WHAT NEEDS TO BE DONE »
Your answer should consist of every line in the records that holds "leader".

Records from a data source
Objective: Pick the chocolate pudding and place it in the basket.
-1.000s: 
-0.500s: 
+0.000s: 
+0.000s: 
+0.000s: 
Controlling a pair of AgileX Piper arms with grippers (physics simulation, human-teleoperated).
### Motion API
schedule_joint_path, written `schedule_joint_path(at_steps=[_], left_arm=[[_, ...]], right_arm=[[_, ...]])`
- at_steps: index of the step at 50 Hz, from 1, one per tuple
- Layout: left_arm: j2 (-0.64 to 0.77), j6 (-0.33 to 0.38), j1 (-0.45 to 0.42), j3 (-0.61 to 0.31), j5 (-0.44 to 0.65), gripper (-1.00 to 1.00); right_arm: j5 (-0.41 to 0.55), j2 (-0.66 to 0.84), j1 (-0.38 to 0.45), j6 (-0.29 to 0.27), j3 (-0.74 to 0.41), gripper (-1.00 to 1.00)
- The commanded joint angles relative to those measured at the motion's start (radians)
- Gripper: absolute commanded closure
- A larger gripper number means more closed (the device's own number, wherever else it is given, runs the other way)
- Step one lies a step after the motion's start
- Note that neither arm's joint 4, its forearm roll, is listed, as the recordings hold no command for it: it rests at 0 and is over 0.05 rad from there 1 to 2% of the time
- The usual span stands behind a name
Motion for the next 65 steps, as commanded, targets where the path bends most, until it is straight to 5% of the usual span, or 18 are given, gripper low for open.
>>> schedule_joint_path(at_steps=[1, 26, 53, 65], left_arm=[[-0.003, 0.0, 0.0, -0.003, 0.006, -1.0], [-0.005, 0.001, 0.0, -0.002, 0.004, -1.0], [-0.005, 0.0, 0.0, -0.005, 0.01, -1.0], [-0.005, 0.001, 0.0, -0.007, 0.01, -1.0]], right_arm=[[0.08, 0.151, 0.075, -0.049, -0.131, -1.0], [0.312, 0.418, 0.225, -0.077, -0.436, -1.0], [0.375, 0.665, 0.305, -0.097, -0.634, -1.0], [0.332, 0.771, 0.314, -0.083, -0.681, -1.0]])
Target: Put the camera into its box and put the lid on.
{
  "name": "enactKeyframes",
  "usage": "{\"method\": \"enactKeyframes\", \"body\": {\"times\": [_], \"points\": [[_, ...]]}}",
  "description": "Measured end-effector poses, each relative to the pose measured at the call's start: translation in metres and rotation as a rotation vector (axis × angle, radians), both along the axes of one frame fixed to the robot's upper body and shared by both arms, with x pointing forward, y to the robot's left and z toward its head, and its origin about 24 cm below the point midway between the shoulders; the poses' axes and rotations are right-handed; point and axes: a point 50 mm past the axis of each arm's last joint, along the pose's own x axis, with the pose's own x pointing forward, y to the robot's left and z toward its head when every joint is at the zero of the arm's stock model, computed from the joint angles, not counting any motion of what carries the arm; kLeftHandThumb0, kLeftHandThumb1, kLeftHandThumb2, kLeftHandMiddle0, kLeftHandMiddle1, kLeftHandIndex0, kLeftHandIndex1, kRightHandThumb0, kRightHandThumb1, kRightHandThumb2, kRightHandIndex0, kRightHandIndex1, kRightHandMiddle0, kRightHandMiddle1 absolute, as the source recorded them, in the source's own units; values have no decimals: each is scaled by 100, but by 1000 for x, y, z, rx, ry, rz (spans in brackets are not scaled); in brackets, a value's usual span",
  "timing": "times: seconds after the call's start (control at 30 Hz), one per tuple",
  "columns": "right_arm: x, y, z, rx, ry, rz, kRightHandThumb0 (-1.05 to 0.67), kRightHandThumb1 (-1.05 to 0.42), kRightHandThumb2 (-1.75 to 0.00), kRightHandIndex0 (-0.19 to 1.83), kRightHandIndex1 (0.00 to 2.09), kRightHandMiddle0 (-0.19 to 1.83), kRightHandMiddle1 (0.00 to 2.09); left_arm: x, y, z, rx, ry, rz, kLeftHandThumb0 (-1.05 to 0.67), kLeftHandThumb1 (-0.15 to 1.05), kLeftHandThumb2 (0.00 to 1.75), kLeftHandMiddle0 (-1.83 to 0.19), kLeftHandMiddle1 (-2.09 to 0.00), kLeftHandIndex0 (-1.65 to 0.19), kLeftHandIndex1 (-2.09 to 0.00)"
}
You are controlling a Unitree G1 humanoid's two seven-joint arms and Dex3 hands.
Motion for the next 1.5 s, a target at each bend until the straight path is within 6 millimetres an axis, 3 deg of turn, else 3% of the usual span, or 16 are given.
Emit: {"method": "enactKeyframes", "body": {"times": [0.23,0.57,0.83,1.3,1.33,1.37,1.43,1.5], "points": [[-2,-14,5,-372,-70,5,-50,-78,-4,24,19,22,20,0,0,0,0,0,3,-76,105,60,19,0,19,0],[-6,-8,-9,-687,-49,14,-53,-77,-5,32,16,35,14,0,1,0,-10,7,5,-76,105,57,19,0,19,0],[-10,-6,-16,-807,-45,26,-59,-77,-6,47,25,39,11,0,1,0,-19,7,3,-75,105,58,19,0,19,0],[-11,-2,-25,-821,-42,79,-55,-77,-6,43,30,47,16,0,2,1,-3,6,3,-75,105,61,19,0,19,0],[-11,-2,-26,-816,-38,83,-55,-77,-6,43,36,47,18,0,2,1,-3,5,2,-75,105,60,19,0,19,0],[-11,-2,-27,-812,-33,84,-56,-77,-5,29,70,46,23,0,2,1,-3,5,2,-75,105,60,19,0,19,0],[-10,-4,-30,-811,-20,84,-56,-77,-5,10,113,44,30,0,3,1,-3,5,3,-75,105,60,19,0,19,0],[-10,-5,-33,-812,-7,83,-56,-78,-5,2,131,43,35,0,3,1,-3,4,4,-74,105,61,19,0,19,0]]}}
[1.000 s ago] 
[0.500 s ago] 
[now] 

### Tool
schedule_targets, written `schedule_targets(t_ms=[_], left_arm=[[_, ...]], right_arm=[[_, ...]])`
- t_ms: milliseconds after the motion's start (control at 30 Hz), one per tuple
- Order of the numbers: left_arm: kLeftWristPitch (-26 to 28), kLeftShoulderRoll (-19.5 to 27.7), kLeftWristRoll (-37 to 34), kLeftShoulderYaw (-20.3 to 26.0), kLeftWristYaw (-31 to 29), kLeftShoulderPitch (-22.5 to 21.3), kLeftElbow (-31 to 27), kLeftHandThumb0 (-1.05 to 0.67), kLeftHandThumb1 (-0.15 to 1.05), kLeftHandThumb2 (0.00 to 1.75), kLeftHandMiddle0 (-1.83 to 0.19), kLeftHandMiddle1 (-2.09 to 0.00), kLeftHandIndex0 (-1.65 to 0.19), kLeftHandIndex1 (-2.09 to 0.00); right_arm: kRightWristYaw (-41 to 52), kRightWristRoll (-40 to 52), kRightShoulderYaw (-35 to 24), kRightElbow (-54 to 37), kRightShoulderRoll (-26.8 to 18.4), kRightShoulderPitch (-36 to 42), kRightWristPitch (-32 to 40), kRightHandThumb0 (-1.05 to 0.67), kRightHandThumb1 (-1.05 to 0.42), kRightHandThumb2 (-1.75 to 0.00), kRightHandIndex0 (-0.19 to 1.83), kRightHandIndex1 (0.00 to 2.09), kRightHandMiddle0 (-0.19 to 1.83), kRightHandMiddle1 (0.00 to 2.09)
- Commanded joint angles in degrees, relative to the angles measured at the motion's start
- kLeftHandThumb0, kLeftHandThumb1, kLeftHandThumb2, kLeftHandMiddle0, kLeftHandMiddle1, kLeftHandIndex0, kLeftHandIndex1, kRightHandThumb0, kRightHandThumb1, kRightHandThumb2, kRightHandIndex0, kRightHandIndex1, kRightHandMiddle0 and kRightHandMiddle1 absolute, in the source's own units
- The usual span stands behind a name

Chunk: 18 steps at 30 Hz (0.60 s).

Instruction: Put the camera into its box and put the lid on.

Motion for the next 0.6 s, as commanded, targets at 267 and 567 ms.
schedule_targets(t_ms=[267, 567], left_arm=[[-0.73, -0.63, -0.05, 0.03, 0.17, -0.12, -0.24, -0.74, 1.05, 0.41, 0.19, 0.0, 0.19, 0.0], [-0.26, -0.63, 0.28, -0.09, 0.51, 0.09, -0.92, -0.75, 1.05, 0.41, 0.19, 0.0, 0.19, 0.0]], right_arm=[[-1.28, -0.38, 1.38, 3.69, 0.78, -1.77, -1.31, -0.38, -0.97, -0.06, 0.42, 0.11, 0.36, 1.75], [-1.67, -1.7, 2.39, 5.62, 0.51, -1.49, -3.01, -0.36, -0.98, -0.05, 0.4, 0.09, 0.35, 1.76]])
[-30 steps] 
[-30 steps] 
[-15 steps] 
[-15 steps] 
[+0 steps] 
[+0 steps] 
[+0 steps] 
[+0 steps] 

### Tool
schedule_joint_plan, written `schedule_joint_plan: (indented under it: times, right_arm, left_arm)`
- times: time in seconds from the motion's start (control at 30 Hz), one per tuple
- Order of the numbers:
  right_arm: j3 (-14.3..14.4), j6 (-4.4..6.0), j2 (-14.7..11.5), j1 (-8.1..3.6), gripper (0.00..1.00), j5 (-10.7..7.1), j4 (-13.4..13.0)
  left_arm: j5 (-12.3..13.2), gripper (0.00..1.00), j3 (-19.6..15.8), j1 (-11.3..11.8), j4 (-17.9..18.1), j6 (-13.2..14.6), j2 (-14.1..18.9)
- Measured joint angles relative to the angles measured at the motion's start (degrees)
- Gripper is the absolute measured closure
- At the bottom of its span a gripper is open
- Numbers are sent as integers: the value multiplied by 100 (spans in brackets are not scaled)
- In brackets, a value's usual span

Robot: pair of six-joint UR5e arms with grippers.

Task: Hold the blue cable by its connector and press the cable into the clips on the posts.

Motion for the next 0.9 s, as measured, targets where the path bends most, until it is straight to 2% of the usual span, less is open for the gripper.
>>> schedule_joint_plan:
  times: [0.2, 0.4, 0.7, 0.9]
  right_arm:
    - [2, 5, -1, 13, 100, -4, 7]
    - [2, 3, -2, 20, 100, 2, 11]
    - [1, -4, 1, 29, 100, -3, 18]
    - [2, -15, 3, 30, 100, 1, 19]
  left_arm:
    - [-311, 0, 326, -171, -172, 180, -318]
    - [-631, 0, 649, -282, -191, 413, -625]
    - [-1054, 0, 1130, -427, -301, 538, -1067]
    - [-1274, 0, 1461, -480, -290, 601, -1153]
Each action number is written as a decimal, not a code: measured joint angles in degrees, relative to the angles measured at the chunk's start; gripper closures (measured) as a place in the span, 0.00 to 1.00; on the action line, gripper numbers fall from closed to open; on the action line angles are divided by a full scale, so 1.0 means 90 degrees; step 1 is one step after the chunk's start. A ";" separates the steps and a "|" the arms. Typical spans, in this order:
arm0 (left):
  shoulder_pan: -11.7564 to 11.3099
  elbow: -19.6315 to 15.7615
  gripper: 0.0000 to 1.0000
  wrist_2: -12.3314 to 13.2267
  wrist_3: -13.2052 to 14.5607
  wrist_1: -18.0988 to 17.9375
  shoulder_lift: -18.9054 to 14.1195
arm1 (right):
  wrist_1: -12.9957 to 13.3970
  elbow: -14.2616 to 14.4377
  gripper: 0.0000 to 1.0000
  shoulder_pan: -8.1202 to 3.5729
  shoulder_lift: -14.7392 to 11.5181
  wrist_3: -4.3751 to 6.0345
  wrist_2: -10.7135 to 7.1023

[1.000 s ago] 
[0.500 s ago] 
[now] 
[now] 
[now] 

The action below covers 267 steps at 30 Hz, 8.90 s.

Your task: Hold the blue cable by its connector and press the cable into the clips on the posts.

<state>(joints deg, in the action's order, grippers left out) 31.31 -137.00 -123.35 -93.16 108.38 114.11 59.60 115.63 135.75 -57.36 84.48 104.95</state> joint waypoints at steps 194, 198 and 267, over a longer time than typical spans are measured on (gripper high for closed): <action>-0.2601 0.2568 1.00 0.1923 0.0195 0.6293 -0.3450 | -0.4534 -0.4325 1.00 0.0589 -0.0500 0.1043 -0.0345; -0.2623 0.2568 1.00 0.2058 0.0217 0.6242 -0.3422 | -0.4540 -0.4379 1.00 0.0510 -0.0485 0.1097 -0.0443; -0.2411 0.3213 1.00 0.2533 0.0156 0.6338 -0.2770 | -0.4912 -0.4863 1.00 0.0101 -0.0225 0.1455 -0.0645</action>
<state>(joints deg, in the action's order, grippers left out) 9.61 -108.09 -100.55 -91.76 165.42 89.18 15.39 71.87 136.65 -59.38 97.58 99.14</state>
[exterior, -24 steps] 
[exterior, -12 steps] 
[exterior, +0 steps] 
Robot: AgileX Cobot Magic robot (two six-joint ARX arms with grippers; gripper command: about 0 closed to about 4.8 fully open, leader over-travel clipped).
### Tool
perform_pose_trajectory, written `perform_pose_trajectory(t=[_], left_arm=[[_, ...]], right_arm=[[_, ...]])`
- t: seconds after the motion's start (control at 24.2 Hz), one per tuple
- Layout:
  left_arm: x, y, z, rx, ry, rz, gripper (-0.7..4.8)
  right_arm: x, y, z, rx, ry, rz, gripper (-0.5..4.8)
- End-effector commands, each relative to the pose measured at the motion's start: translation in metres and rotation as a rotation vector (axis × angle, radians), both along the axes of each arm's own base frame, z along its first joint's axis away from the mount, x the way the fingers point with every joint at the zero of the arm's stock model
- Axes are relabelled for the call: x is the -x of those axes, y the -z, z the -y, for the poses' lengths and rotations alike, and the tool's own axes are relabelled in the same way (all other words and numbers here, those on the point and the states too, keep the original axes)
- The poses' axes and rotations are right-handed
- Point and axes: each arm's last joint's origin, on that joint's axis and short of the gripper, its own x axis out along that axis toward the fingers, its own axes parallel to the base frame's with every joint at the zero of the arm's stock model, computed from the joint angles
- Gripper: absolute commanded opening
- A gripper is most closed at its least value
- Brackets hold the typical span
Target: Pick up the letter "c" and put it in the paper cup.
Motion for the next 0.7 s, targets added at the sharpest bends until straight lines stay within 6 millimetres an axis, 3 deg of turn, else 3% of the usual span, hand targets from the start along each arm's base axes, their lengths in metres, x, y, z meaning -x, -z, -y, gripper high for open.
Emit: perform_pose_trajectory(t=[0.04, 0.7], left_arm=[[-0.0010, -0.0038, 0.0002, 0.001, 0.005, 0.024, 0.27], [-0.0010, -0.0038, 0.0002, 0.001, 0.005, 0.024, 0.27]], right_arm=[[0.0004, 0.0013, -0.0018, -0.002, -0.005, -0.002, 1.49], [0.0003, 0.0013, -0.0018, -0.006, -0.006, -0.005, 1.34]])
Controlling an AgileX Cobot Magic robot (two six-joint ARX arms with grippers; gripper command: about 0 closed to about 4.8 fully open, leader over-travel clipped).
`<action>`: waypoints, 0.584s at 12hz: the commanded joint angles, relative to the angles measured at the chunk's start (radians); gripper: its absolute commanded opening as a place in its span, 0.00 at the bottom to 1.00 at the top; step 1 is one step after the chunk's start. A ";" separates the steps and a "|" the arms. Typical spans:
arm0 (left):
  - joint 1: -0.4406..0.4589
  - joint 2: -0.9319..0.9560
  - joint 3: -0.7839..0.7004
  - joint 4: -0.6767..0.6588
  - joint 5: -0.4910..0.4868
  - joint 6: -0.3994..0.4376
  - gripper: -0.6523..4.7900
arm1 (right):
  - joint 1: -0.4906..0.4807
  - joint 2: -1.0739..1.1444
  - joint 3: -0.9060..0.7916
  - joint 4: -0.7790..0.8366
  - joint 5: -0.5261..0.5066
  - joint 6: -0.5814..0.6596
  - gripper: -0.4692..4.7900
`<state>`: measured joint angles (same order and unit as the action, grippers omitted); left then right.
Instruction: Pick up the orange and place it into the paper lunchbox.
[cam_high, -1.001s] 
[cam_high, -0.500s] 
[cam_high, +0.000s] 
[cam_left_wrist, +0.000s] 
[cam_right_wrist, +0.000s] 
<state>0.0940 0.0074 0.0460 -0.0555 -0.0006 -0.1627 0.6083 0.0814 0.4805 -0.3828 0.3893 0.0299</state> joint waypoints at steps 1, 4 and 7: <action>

EXERCISE OUTPUT »
Robot: AgileX Cobot Magic robot (two six-joint ARX arms with grippers; gripper command: about 0 closed to about 4.8 fully open, leader over-travel clipped).
Controlling an AgileX Cobot Magic robot (two six-joint ARX arms with grippers; gripper command: about 0 closed to about 4.8 fully open, leader over-travel clipped).

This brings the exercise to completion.